The Royal Corps of Australian Electrical and Mechanical Engineers (RAEME; pronounced Raymee) is a corps of the Australian Army that has responsibility for the maintenance and recovery of all Army electrical and mechanical equipment. RAEME has members from both the Australian Regular Army and the Army Reserve.

The Australian Electrical and Mechanical Engineers (AEME) were raised on 1 December 1942. In 1948, the corp were granted the Royal prefix in recognition of their performance during World War II. On 1 December 2006, the last independent RAEME Workshop was disbanded. RAEME soldiers continue in their role to provide support through attachment to other units in Tech Support Troops, Sections or Platoons.

==Role==

===Craftsman===
A RAEME soldier is known as a 'Craftsman'. RAEME Craftsmen repair and maintain equipment as diverse as tanks, trucks and armoured personnel carriers, helicopters, boats, radios, radars and computers, artillery guns and missile systems. Among the wide range of trades available in the Corps are vehicle, material, energy, electronics, weapons, aircraft, marine and recovery technicians.

===Artificer===
Artificer Sergeant Major (ASM) is an appointment held by a Warrant Officer Class 1 or 2 in RAEME (Depending on the size of the unit) whose function is the senior soldier/tradesmen for the repair and recovery of all mechanical and electrical equipment.

The role artificer is also used in the Australian Army in the Royal Corps of the Australian Electrical and Mechanical Engineers (RAEME) and applies to the senior soldier (tradesman) in the Combat Service Support Battalion (CSSB) or workshop Troop or Technical Support unit.

An ASM WO1 must have passed the Artificer training course and served as an Artificer Mechanical/Electrical or similar discipline as an Artificer Staff Sergeant and ASM Warrant Officer Class 2 prior to promotion to WO1.

===Mission===
The mission of the Royal Australian Electrical and Mechanical Engineers (RAEME) is to provide maintenance engineering, materiel maintenance, modification and recovery support to the Army, including aircraft and watercraft.

===Engineering monitoring of equipment===
RAEME Officers and Artificers are the asset managers of units and tasked to monitor the equipment condition, reliability and equipment capability.
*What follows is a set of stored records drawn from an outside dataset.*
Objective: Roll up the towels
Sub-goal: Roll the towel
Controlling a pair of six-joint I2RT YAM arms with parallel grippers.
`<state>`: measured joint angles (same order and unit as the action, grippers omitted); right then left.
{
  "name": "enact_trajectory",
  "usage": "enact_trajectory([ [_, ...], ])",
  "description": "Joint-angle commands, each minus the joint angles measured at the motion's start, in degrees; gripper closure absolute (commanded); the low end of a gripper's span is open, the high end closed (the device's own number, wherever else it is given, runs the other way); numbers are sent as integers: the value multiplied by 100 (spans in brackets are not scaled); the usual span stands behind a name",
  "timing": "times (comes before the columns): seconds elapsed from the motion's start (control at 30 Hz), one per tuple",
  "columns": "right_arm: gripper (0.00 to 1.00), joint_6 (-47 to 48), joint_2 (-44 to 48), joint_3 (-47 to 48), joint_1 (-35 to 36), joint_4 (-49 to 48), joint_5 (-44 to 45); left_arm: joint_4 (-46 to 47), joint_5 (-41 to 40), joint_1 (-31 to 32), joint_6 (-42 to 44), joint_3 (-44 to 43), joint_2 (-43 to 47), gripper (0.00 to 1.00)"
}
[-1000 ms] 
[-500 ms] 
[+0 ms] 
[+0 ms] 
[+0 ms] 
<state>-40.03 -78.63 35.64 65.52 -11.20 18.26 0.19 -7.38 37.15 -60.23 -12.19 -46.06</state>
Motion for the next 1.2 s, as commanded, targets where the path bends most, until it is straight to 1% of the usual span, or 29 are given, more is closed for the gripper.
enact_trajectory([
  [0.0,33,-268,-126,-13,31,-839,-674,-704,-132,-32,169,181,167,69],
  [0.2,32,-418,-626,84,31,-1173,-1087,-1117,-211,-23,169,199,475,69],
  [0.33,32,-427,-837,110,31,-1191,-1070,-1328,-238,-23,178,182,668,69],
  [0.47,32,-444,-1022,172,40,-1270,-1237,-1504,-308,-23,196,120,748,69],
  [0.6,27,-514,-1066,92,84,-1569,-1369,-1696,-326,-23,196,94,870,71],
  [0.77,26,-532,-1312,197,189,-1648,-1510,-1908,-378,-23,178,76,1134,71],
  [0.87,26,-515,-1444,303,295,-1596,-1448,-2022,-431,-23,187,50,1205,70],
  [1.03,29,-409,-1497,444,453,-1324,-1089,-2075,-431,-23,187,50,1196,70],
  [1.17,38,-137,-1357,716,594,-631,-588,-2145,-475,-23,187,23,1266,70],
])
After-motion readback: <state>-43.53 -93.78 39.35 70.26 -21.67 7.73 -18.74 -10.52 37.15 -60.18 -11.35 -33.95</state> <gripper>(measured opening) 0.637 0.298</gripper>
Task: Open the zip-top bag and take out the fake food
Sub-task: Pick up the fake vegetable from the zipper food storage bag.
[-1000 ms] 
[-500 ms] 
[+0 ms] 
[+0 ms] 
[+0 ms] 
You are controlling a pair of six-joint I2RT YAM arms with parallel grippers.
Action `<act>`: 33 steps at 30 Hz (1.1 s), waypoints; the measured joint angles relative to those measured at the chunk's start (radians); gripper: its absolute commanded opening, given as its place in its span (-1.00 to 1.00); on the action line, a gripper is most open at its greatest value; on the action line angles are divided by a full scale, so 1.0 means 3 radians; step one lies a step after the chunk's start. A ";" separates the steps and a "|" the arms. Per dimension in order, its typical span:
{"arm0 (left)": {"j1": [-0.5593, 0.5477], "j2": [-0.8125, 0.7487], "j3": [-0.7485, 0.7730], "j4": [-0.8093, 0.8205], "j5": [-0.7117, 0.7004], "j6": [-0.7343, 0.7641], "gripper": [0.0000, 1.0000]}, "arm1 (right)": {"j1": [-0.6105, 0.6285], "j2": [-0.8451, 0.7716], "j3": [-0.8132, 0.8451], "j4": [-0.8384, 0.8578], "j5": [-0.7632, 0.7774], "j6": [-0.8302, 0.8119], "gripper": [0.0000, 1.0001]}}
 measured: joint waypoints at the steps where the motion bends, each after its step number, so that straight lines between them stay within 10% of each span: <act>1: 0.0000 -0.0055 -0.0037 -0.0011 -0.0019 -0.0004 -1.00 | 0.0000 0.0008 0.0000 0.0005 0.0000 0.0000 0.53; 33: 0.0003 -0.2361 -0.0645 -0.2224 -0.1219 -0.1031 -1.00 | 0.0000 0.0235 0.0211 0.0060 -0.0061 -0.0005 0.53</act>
This provides intelligence to the Commander on the operational capability and endurance of his Force now, and for future planning, and, it enables available engineering capacity throughout the support chain to be best directed to conserve the Inventory.

===Engineering practicalities===
While established engineering principles and techniques remain the guiding light for engineering management, major adaptations have to be made in the Forward Areas especially during active operations.
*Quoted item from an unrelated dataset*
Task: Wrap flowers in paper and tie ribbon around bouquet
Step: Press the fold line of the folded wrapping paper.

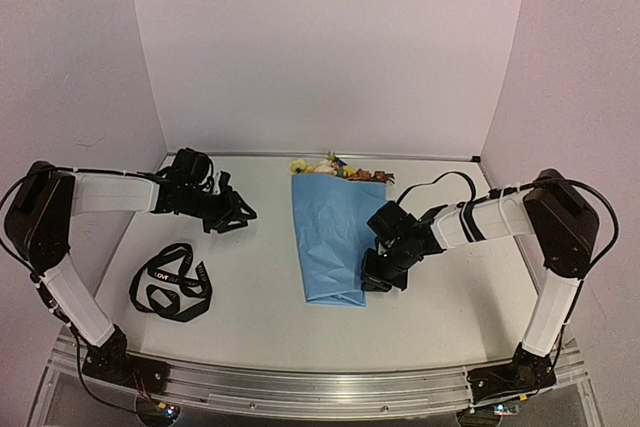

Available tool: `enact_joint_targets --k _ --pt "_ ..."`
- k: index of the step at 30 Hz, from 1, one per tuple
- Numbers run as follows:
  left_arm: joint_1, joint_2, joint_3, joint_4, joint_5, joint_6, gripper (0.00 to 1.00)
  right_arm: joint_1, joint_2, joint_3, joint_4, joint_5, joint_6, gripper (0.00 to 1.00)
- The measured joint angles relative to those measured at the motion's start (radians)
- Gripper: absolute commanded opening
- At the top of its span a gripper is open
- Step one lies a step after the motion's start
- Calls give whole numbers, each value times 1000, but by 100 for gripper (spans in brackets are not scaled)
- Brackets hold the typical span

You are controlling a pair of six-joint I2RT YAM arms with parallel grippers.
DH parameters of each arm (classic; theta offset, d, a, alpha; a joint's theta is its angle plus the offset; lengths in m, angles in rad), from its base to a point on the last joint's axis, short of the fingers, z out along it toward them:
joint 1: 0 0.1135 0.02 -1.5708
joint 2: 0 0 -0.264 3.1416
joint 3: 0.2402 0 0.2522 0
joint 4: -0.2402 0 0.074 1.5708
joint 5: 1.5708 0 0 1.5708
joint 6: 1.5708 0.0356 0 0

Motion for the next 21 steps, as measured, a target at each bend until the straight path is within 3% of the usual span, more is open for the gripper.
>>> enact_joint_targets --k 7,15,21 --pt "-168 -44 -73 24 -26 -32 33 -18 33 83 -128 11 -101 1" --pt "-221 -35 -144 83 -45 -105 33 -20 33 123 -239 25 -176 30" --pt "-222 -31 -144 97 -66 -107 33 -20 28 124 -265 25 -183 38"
Forward repair in the field under conditions of threat and constant preparedness to defend and fight, and with limited engineering facilities in the way of cover, hard standing, lift, services, pre-planning, test equipment, machine and power tools and repair parts immediately at hand, demands not only high levels of military and trade skill but also ingenuity and a certain attitude and foresight.

Routinely the field repair, recovery and engineering management techniques needed in an Operational Theatre have to be adapted in a way that is rarely used, or appropriate, in a base or training environment. Often the techniques used in previous conflicts need to be rediscovered.

==Customs and traditions==
===Motto===
Following discussion with its sister Corps in the British Army, REME, approval was granted for RAEME to adopt the maxim ARTE et MARTE as their corps motto. The strict translation of the Latin, to English, is difficult, though the translation which has been officially adopted is "with skill and fighting". The corps motto is used as a call to express the guiding principle to unite the Corps and its elements, to achieve their individual or collective objectives for the task at hand.

===March===
The RAEME March (in quick time) is an arrangement of "Lilliburlero" and "The Boys in the Backroom".

===Patron saint===
Saint Eligius is recognised as the spiritual guide and mentor of RAEME personnel. Saint Eligius is universally known as a protector of tradesmen and craftsmen.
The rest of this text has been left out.